= Labour Market Impact Assessment =

Permit needed by some Canadian employers

A Labour Market Impact Assessment (étude d’impact sur le marché du travail, LMIA) is a document that an employer in Canada may need to receive prior to hiring a foreign worker.

The LMIA system has been associated in some reports with cases of fraud and job offer scams targeting temporary foreign workers, where individuals are misled into paying fees in exchange for promised employment or work permits.

== Background ==
When a Canadian employer is seeking to hire a foreign worker, it must first be determined if an LMIA is needed or if the position is LMIA-exempt before applying for a work permit. A work permit allows a foreign worker to legally work in Canada and is granted by Immigration, Refugees and Citizenship Canada if applying online or in paper, or by Canada Border Services Agency if applying in person at a port of entry. If the position that the employer is hiring the foreign worker for requires an LMIA, it must be confirmed before a Canadian employer can hire a temporary foreign worker in Canada. A positive LMIA, sometimes called a confirmation letter, indicates that there is a need for the temporary foreign worker and that no Canadians or permanent residents of Canada are available to do the job. To obtain an LMIA, an employer must send an application to the Temporary Foreign Worker Program administered by Employment and Social Development Canada.

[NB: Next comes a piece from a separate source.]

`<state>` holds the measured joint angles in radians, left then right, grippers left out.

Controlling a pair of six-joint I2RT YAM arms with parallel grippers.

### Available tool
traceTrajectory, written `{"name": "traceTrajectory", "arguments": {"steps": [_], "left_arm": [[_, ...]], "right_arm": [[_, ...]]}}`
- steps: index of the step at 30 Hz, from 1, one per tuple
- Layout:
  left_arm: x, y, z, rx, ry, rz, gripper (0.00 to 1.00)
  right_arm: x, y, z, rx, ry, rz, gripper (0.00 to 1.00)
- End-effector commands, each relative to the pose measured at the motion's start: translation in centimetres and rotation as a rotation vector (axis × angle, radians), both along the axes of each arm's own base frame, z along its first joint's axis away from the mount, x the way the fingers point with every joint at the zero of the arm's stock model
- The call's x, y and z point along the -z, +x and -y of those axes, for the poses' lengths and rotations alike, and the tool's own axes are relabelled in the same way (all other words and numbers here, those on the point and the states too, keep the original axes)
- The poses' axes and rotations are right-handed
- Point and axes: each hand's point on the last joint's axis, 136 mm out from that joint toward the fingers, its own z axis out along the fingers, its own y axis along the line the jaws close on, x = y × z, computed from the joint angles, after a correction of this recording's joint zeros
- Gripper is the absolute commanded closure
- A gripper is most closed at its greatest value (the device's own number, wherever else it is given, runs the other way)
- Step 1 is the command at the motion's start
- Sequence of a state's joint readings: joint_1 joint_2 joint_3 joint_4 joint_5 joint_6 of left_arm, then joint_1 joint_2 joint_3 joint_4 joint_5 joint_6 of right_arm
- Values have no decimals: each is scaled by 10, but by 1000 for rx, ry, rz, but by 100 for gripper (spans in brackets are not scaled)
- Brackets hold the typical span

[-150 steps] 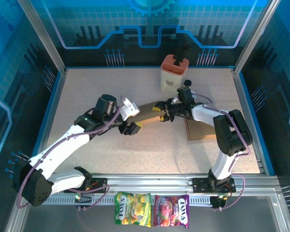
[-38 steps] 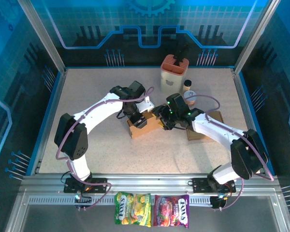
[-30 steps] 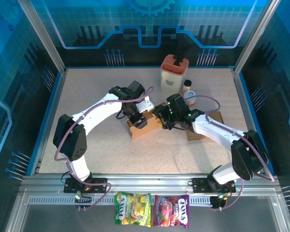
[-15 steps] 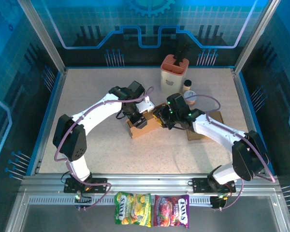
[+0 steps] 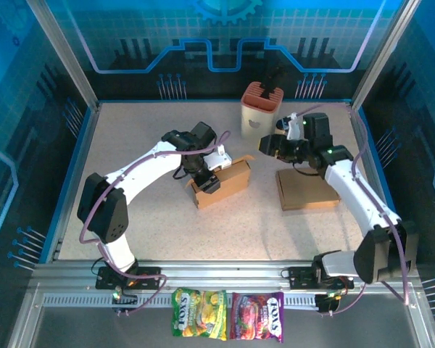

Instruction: Fold the paper box

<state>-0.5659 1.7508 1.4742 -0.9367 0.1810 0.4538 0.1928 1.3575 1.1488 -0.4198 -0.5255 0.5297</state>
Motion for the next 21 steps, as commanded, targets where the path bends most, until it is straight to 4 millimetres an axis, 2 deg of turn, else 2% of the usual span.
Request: {"name": "traceTrajectory", "arguments": {"steps": [1, 8, 14, 18, 21], "left_arm": [[-10, -10, 5, 44, -42, 1, 45], [-10, -11, 4, 46, -41, -4, 45], [-9, -11, 5, 49, -43, -7, 45], [-7, -10, 6, 50, -42, -13, 46], [-9, -10, 7, 52, -44, -10, 46]], "right_arm": [[15, -11, -10, -250, -76, 61, 44], [30, 4, -21, -327, -120, 75, 42], [39, 3, -46, -417, -93, 64, 39], [49, 4, -48, -427, -106, 37, 39], [49, 3, -49, -431, -102, 38, 40]]}}
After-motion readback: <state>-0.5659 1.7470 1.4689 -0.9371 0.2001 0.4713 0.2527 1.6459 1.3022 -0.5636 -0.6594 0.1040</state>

There are some exceptions which allow a Canadian employer to hire a foreign worker and for the foreign worker to be issued a work permit without an LMIA confirmation. There is a list of LMIA-exempt jobs and their corresponding exemption codes provided by the Government of Canada.

== History ==
With the COVID-19 pandemic and the resulting high unemployment rate in Canada, Service Canada has delayed the processing of certain types of LMIA applications. As of August 2020, there is an indication that the Owner Operator category of LMIA processing has resumed. On April 1, 2021, Service Canada removed the Owner Operator advertising variation and the alternative approach for a business owner now requires an advertising period and can be successfully navigated as a Self-Employed LMIA.

Historically, the program has been widely abused and has fostered a thriving underground market that exploits the desperation of temporary foreign workers due to weak auditing and vetting mechanisms. Despite laws prohibiting the sale of jobs or LMIA documents, many employers profit by working with fraudulent recruiters, lawyers, or consultants who take advantage of workers’ limited knowledge and options. Once in Canada, many of these workers are often forced into exploitative labour conditions resembling modern slavery. Employers may withhold wages, threaten deportation, or demand additional payments to maintain sponsorship. This pattern of manipulation has turned Canada’s foreign worker programs into profit-driven systems built on human vulnerability.